Daniela Grabovac

* 1978 in Spittal an der Drau, ist Juristin und Leiterin der Antidiskriminierungsstelle sowie der Extremismuspräventionsstelle Steiermark mit Sitz in Graz. 

„Denn das Schweigen nutzt den Tätern“

September 2022

Daniela Grabovac, (44) Leiterin der Antidiskriminierungsstelle Steiermark mit Sitz in Graz und Initiatorin der europaweit ersten App zum Melden von Hass-Postings, sagt im Interview, dass sich Wut und Hass im Netz immer weiter ausbreiten. Ein Gespräch mit der Juristin über den tragischen Fall der Ärztin Kellermayr, über Anführer und Mitläufer – und über die Angst der Betroffenen.

Frau Grabovac, Sie haben jüngst gesagt, der Hass im Netz sei in den vergangenen beiden Jahren immer massiver geworden. Sie haben auch gesagt, dass noch einiges folgen werde. 
Der Wegfall sozialer Kontakte und die Unsicherheit der Menschen, wie es weitergehen wird, haben sich in der Pandemie in deutlich mehr Wut und mehr Hass im Netz niedergeschlagen. Und es zeichnet sich bereits ab, dass der hohe Hass-Level in diesen wirtschaftlich unsicheren Zeiten weiter zunehmen wird. Waren zu Beginn und im Verlauf der Pandemie vor allem jene Menschen betroffen, die in den Augen ihrer Gegner den Staat und den Staatsapparat repräsentieren, werden nun bestimmte Gruppen wieder stärker diskriminiert. Auch nehmen die Fälle von Verhetzung wieder stark zu. 

Wird’s also immer schlimmer? Immer bösartiger? 
Die Sache hat extremistische Züge angenommen. Hassposter kennen in ihrer Absicht, jemanden gezielt fertigmachen zu wollen, keine Grenzen mehr – und fühlen sich dabei auch noch im Recht. Wobei die Antreiber ganz genau wissen, wie sie Algorithmen für sich nutzen können und auf welche Emotionen sie setzen müssen, damit Mitläufer ihren Hass und ihre Hetze im Netz weiterverbreiten. Vor allem in der Pandemie konnten wir sehr gut beobachten, wie solche Anführer das Netz für ihre Zwecke zu nutzen wissen.

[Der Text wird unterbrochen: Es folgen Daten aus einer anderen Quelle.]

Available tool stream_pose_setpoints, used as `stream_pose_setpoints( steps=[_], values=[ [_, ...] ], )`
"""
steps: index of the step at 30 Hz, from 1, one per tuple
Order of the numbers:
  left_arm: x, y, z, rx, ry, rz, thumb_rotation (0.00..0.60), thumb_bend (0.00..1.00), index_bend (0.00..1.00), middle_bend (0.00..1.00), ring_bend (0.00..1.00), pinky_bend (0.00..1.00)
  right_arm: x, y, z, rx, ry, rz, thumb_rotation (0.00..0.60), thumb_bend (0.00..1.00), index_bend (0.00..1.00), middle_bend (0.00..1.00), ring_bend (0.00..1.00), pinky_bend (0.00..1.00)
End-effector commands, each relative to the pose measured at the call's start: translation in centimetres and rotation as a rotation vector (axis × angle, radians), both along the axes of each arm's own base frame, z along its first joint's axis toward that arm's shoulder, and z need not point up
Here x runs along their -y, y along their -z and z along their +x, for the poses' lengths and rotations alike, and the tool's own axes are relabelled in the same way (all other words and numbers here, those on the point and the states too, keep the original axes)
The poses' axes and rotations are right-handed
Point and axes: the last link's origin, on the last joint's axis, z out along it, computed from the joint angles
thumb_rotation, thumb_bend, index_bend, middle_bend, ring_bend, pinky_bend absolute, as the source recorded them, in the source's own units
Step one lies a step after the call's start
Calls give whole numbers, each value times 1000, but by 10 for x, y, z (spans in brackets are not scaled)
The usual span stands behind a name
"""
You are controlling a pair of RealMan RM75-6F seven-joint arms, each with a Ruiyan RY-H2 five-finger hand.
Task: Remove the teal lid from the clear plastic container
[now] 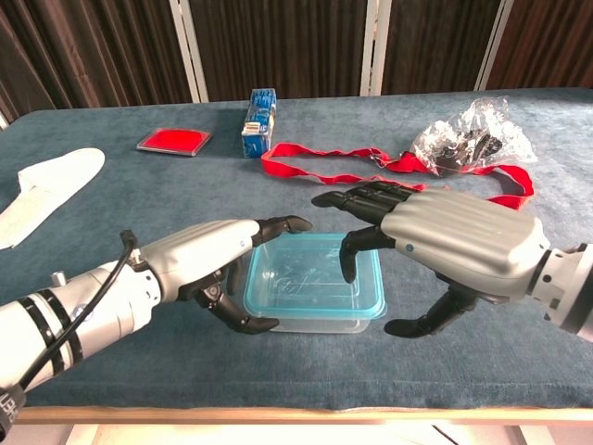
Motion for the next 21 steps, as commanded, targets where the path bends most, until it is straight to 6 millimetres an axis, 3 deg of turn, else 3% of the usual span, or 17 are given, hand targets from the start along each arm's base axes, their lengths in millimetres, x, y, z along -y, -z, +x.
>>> stream_pose_setpoints(
  steps=[1, 21],
  values=[
    [1, 0, 0, -1, -1, -1, 600, 302, 0, 579, 467, 568, 2, 3, 3, 2, 2, -4, 600, 321, 554, 81, 0, 0],
    [2, 3, -2, -9, -10, -11, 600, 308, 0, 597, 479, 578, 6, 15, 11, -9, 15, -8, 600, 322, 563, 85, 0, 0]
  ],
)
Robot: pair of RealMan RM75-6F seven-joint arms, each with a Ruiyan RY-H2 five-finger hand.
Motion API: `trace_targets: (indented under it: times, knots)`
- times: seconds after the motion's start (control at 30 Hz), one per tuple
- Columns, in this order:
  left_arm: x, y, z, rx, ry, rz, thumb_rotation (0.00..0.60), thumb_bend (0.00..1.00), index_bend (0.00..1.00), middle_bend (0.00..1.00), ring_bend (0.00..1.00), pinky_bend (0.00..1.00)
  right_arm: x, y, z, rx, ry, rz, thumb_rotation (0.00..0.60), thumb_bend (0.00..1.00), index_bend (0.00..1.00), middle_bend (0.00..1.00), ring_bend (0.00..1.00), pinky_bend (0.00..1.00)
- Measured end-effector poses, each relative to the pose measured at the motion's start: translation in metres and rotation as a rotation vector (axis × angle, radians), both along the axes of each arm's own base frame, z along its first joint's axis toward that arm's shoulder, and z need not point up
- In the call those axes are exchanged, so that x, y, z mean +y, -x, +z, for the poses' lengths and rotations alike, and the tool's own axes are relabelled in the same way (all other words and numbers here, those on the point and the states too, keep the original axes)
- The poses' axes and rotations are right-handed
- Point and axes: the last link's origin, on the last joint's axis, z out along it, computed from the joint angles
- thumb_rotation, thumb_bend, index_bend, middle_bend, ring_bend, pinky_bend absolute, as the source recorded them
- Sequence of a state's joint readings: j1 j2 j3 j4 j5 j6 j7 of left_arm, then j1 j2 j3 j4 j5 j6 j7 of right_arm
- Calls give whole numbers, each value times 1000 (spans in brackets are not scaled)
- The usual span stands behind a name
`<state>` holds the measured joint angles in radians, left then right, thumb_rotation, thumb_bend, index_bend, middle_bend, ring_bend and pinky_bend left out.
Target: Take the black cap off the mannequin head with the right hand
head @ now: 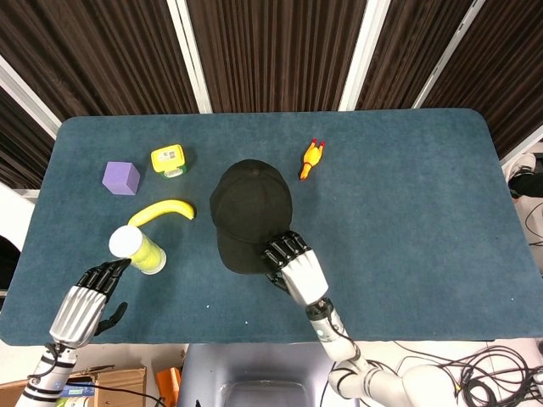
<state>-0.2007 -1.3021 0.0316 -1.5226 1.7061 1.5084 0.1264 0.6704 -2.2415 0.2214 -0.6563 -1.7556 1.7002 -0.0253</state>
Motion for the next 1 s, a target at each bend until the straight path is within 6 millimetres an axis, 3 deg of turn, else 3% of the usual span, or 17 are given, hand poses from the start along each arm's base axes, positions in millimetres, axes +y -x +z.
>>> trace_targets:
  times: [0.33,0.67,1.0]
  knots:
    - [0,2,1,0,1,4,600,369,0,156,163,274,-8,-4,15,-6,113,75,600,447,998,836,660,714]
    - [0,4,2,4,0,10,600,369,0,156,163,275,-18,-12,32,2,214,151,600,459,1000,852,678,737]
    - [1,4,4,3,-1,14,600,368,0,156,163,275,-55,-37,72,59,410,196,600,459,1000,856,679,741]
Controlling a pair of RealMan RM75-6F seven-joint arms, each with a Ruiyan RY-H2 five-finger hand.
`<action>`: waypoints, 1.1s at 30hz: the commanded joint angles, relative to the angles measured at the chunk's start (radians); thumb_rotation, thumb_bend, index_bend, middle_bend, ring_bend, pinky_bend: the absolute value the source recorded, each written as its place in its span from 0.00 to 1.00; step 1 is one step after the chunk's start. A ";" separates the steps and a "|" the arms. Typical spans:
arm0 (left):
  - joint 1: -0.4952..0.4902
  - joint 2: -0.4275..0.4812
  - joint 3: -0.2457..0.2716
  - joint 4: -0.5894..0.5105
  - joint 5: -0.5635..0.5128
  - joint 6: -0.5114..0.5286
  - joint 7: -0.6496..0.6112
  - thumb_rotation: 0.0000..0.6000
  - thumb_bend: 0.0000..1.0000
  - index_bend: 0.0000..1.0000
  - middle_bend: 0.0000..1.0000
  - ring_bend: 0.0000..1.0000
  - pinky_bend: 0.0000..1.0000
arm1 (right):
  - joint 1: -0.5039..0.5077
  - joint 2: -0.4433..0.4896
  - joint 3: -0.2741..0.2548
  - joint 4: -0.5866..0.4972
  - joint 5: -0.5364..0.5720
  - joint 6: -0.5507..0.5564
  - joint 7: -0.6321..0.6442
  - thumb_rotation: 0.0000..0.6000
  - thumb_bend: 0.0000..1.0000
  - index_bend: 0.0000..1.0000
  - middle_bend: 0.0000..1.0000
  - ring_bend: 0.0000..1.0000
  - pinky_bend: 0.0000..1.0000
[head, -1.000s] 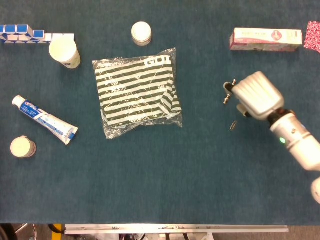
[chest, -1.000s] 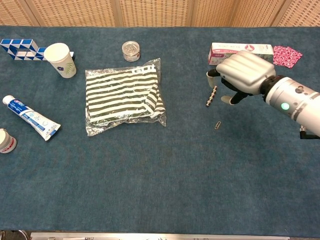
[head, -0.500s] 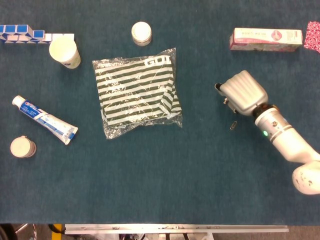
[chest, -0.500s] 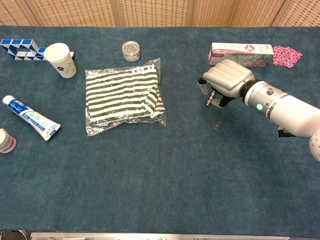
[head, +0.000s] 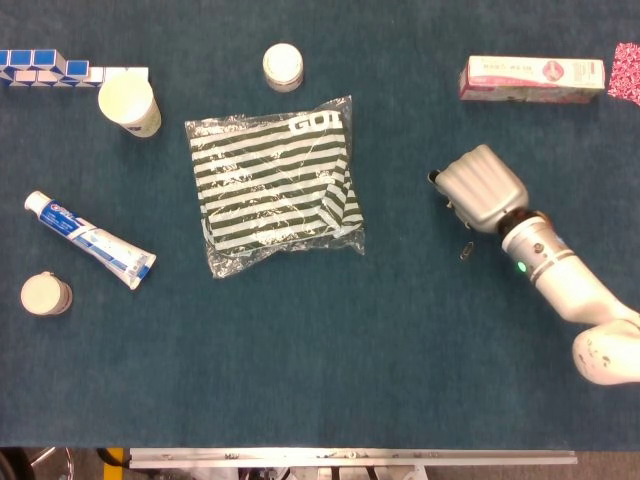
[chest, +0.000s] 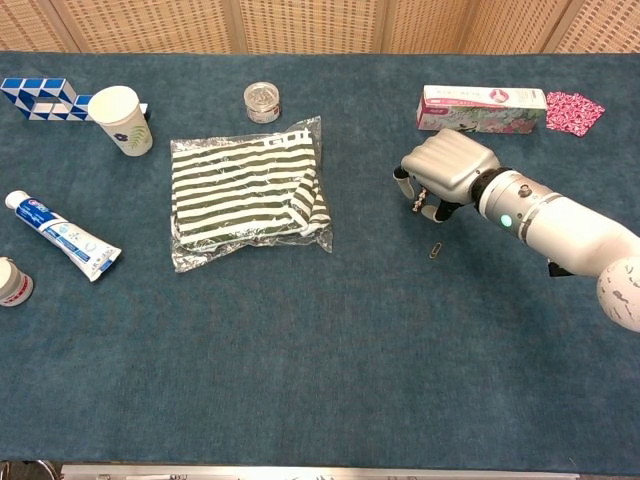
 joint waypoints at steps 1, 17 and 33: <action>0.000 0.000 0.000 0.001 0.000 -0.001 -0.001 1.00 0.24 0.03 0.09 0.07 0.10 | 0.005 -0.010 -0.005 0.011 0.008 0.003 -0.004 1.00 0.28 0.48 0.89 0.94 1.00; 0.003 0.001 -0.002 0.015 -0.008 -0.011 -0.014 1.00 0.24 0.03 0.09 0.07 0.10 | 0.010 -0.053 -0.026 0.061 0.022 0.044 -0.004 1.00 0.28 0.51 0.89 0.94 1.00; 0.005 0.003 -0.002 0.022 -0.015 -0.022 -0.024 1.00 0.24 0.03 0.09 0.07 0.10 | 0.010 -0.090 -0.033 0.097 0.023 0.063 0.001 1.00 0.28 0.54 0.89 0.94 1.00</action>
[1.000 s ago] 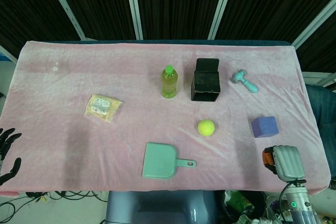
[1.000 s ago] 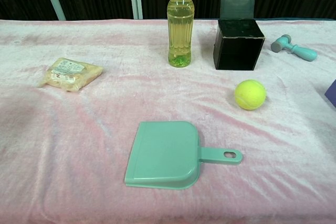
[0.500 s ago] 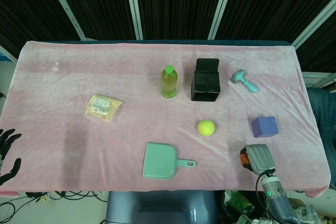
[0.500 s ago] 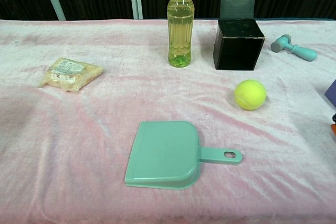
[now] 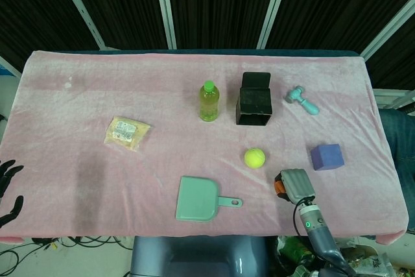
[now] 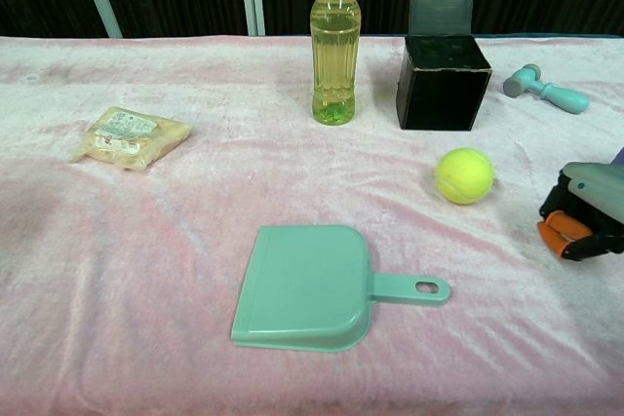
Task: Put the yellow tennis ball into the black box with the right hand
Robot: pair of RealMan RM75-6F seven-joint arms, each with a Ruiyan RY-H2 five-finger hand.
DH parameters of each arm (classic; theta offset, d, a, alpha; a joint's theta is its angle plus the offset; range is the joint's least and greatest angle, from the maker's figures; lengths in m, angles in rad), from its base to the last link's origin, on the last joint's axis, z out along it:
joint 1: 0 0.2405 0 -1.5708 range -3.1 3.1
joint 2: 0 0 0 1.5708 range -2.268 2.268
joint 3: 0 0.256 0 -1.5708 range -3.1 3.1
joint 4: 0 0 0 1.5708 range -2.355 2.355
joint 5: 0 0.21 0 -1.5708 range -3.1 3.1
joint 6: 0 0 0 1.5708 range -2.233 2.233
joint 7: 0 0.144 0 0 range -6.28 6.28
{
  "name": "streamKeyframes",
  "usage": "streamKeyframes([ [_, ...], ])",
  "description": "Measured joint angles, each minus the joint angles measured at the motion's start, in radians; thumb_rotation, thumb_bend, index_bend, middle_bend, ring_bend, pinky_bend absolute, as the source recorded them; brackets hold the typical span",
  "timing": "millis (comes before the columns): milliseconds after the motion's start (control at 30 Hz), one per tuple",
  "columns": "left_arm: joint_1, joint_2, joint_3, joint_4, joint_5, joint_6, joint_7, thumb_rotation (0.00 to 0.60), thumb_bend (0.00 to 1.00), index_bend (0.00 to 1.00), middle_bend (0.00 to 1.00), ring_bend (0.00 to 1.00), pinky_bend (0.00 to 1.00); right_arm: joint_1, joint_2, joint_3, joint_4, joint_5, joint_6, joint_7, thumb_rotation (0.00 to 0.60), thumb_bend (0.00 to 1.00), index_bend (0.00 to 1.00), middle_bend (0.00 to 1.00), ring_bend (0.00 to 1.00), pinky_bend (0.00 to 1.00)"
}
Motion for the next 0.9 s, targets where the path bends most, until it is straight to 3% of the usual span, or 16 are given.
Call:
streamKeyframes([
  [900, -0.002, 0.002, -0.008, -0.002, -0.012, -0.017, -0.001, 0.6, 0.45, 0.17, 0.1, 0.04, 0.06, 0.095, -0.144, 0.06, 0.058, 0.068, -0.023, -0.05, 0.6, 0.83, 1.0, 0.96, 0.98, 1.0],
])
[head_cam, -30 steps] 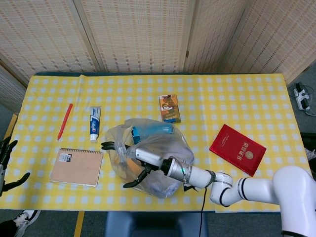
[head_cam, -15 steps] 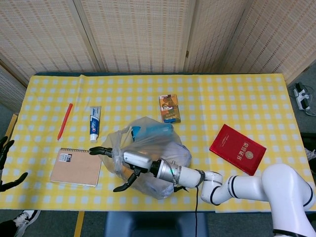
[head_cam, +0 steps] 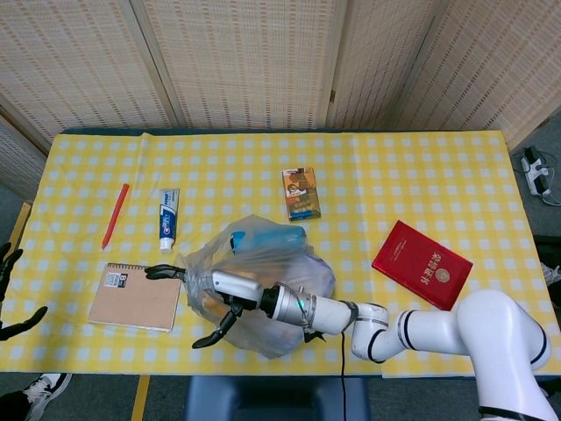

Der Fall der Ärztin Lisa-Maria Kellermayr hat auf tragische, auf dramatische Weise gezeigt, wohin Hass im Netz führen kann …
Ja. Der traurige Fall zeigt, wie es Menschen gehen kann, die von Hass im Netz betroffen sind. Betroffene berichten sehr häufig, dass sie – wenn sie das Haus verlassen – denken, dass auch die Nachbarn davon wissen und dass alle Menschen die Meinung der Hassposter teilen, dass also sozusagen das Virtuelle zur Realität geworden ist. In dem Moment, in dem man diese Postings liest, in dem Moment, in dem man registriert, was über einen und gegen einen geschrieben wird, da fühlt man sich wie im Mittelalter am Pranger. Man denkt, dass sich die Welt gegen einen verschworen hat und man vollkommen allein ist.
Wird Hass im Netz zum größten Teil anonym – oder unter falschem Namen – verbreitet?
Nachdem Facebook mittlerweile die Preisgabe der Identitäten verlangt, hat sich das geändert. Aber unter ihrem Klarnamen posten in der Regel nur Mitläufer, während Anführer, die den Hass im Netz schüren, weiterhin verdeckt agieren. Es ist schwer, diese Köpfe zu finden. Und deswegen wäre es ja so wichtig, dass die Ermittlungsbehörden mehr Ressourcen bekommen. Auch müssen die internationalen Kooperationen ausgeweitet werden, um jene Täter im Ausland ermitteln zu können, die ihren Hass bei uns verbreiten.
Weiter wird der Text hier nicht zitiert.